In full and without changes, output the data.

* _PROVIDED DATA_
*-*-*
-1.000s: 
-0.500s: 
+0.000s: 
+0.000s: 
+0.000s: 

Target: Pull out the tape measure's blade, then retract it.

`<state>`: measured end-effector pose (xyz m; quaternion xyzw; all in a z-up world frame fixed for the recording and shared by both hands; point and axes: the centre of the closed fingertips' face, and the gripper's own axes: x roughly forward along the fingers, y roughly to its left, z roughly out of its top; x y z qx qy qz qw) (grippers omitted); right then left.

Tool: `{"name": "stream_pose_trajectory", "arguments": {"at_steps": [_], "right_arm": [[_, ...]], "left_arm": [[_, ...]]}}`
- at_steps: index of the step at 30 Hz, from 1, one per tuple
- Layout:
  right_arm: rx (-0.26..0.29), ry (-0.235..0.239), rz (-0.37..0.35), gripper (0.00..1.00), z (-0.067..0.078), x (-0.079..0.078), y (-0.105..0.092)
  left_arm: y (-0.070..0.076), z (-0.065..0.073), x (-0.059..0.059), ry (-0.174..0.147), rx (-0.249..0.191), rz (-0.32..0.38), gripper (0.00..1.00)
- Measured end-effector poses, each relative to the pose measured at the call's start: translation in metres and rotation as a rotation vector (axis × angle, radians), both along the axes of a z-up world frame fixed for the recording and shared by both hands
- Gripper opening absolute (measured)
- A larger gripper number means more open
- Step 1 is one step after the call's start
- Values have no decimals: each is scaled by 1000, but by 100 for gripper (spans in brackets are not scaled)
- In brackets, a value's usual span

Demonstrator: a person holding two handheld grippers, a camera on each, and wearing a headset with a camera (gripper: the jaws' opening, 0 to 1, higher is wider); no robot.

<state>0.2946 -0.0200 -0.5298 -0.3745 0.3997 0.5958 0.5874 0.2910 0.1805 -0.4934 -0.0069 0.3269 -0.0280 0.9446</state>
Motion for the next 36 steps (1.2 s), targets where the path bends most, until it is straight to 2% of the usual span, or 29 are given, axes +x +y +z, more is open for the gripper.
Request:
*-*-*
* _TASK RESPONSE_
-1.000s: 
-0.500s: 
+0.000s: 
+0.000s: 
+0.000s: 

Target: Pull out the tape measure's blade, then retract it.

`<state>`: measured end-effector pose (xyz m; quaternion xyzw; all in a z-up world frame fixed for the recording and shared by both hands; point and axes: the centre of the closed fingertips' face, and the gripper's own axes: x roughly forward along the fingers, y roughly to its left, z roughly out of its top; x y z qx qy qz qw) (grippers omitted); right then left.

Tool: `{"name": "stream_pose_trajectory", "arguments": {"at_steps": [_], "right_arm": [[_, ...]], "left_arm": [[_, ...]]}}`
- at_steps: index of the step at 30 Hz, from 1, one per tuple
- Layout:
  right_arm: rx (-0.26..0.29), ry (-0.235..0.239), rz (-0.37..0.35), gripper (0.00..1.00), z (-0.067..0.078), x (-0.079..0.078), y (-0.105..0.092)
  left_arm: y (-0.070..0.076), z (-0.065..0.073), x (-0.059..0.059), ry (-0.174..0.147), rx (-0.249..0.191), rz (-0.32..0.38), gripper (0.00..1.00)
- Measured end-effector poses, each relative to the pose measured at the call's start: translation in metres and rotation as a rotation vector (axis × angle, radians), both along the axes of a z-up world frame fixed for the recording and shared by both hands
- Gripper opening absolute (measured)
- A larger gripper number means more open
- Step 1 is one step after the call's start
- Values have no decimals: each is scaled by 1000, but by 100 for gripper (spans in brackets are not scaled)
- In brackets, a value's usual span

Demonstrator: a person holding two handheld grippers, a camera on each, and wearing a headset with a camera (gripper: the jaws' opening, 0 to 1, higher is wider); no robot.

<state>0.2946 -0.0200 -0.5298 -0.3745 0.3997 0.5958 0.5874 0.2910 0.1805 -0.4934 -0.0069 0.3269 -0.0280 0.9446</state>
Motion for the next 36 steps (1.2 s), targets where the path bends most, until it is straight to 2% of the usual span, or 29 are given, axes +x +y +z, more is open for the gripper.
Request:

The answer contains nothing further.